HP will cut 10% of its staff following the slowdown in the PC market

HP Inc. today announced plans to cut up to 10 percent of its global workforce as it struggles to cope with a massive slump in demand for personal computers that is likely to continue well into the new year.

The cuts came after the company released disappointing fiscal fourth-quarter earnings results and issued soft guidance for the next quarter. The company, which is said to have about 61,000 employees worldwide, plans to lay off between 4,000 and 6,000 over the next few years. It is part of a transformation plan aimed at realizing cost savings of up to $1.4 billion.

The plan will cost the company about $1 billion in upfront costs, but is needed due to a “volatile macro environment and weakening demand in the second half, with a slowdown on the commercial side,” the chief executive said. by HP Enrique Lores (pictured) on a conference call today. “We think it is prudent at this point not to assume that the market will change during 2023,” the chief executive added.

According to Lores, about half of the $1 billion in renovation costs will be realized within the next fiscal year. However, “the cuts are happening over three years, not the next few months,” he added.

The layoffs were announced on the heels of a fourth-quarter financial report that revealed an 11.2% drop in revenue to $14.8 billion. HP also reported a slight net loss for the quarter, primarily due to costs arising from a legal settlement. HP’s personal systems business, which represents sales of PCs and laptops, generated $10.3 billion in revenue, down 13% from a year earlier. Meanwhile, the company’s printer business added $4.5 billion, down 7%.

Shares of HP fell more than 3% in after-hours trading on the heels of that report, before climbing after news of the layoffs were announced, rising about 1.7%.

Carlo Re of Pund-IT Inc. told SiliconANGLE that HP’s planned layoffs aren’t really a surprise given that PCs make up the lion’s share of its business. He said the company deserves credit for stretching the layoffs over a three-year period. “It means the process should proceed in a more sensible way, unlike the slash-and-burn terminations we’ve seen on Twitter over the last couple of weeks,” he said.

HP isn’t alone in predicting problems for the PC market. Just yesterday, one of its main rivals, Dell Technologies Inc., said it, too, is bracing for a sharp decline in PC sales. This came after the company reported a 6% decline in its overall revenue and a 17% decline in its Client Solutions Group, which accounts for PC sales.

Dell said it believes PC sales will decline even more in the fourth quarter and offered revenue guidance to reflect that. “We expect ongoing global macroeconomic factors, including slowing economic growth, inflation, rising interest rates and currency pressure, will weigh on our customers and, consequently, their IT spending intentions as well as they continue to digitize their businesses,” Tom, Chief Financial Executive Officer of Dell Sweet Analysts.

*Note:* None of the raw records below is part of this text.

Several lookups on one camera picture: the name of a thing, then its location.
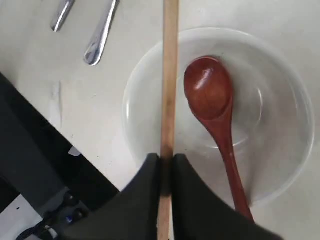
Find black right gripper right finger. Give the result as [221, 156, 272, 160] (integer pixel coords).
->
[171, 154, 281, 240]

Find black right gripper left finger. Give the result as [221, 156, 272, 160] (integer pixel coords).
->
[61, 153, 161, 240]

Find grey ceramic bowl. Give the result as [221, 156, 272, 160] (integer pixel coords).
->
[121, 27, 316, 211]

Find dark red wooden spoon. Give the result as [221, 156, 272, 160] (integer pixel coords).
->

The news didn’t come as a complete shock. The PC market is slowing rapidly after seeing sales accelerate during the COVID-19 pandemic as people bought new machines to prepare for remote work and online learning.

Now that most people have a new computer and the economy is collapsing, people are shying away from buying such expensive items. Three months ago, Dell executives warned they were trimming their PC market expectations after analyst firms like Gartner Inc. and International Data Corp. predicted PC sales are likely to see their worst decline in at least a decade .

With that in mind, HP executives said the company is seeking fiscal first-quarter earnings in the range of 70 to 80 cents a share, below Street’s forecast of 86 cents a share. For fiscal 2023, HP seeks earnings of $3.20 to $3.60 per share. The company has not provided any revenue forecasts.

“Looking at the bigger picture of HP, it’s hard to see where the company is without considering how deeply wrong former CEO Meg Whitman and her leadership team split HP into two companies in 2015,” King said of HP’s outlook. agency. “It was an act that left both organizations far less resilient than they had been together. If the economic turmoil continues into 2023, I expect the lesson to continue to be clear in the coming quarters.”

It’s not just PC manufacturers that are suffering from the crisis. Intel Corp. recently announced its own cost-cutting push and is said to be considering divestitures. Meanwhile, rival chipmaker Advanced Micro Devices Inc. this month offered a weak sales forecast based on a decline in demand.